最も難題は運転手がシートベルトをしている事。65~70kgの体重?でハンドルにうつぶせになっている上にシートベルトがかかっているので、簡単には運転席を入れ換われない。
金沢高校ウェイトリフティングの顧問だった小野教諭でも簡単ではなかっただろう。
この緊急事態の優先順位は方向とアクセル解放&ブレーキだ。まずはハンドルが動く範囲で左に切り、ガードレールと接触させ、出来るだけ速度を落とす。
次に運転手の脚がアクセルに乗っている可能性が有る。運転手には大変申し訳ないが、すぐさま、シートベルトの解除ボタンを押し、腕を掴んで運転席から引き吊り落とす。ディーゼルなので多少エンジンブレーキがかかる。

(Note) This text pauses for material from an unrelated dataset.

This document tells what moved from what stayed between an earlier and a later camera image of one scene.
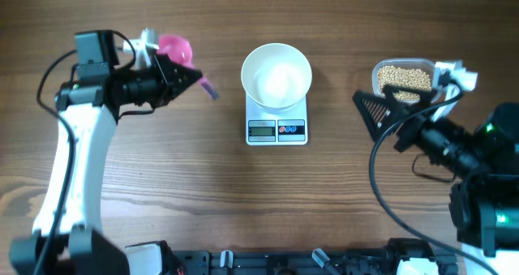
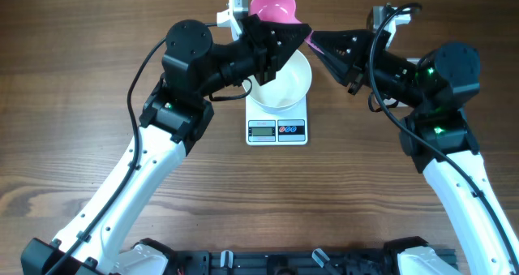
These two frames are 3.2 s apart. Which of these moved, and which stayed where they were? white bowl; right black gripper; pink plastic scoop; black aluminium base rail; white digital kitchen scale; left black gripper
Moved: left black gripper; pink plastic scoop; right black gripper
Stayed: black aluminium base rail; white digital kitchen scale; white bowl

運転席に座ってブレーキをかけるなんて、口で言うは簡単だが、スーパーマンでなければできる早業ではない。震える手でハンドルを操作し、危険な衝突を避けるのが精一杯だろう。
アメリカでは乗客がバスをコントロールして危機を回避したニュースが有った。変な話だが今後も起こり得るトラブルなので、テレビで何ができるか、何をすべきか検証してみたらどうだろうか。
少しでも、今後の事故を防ぐことが出来れば小野教諭も喜んでいただけるに違いない。
追記:最初にこの事故をニュースで知った時、昔、高速で何度か居眠りしかかった事を思いだした。ほんの一瞬、0.3秒ぐらいか睡眠に入りかけて、慌てて起きたことが3回ぐらいは有ったように思う。
今こうして生きているのも単に運が良かっただけかもしれない。とても他人ごとには思えない。兎に角、連続で走る時は、1時間に1回程度休憩をとる事を今後も心がけよう。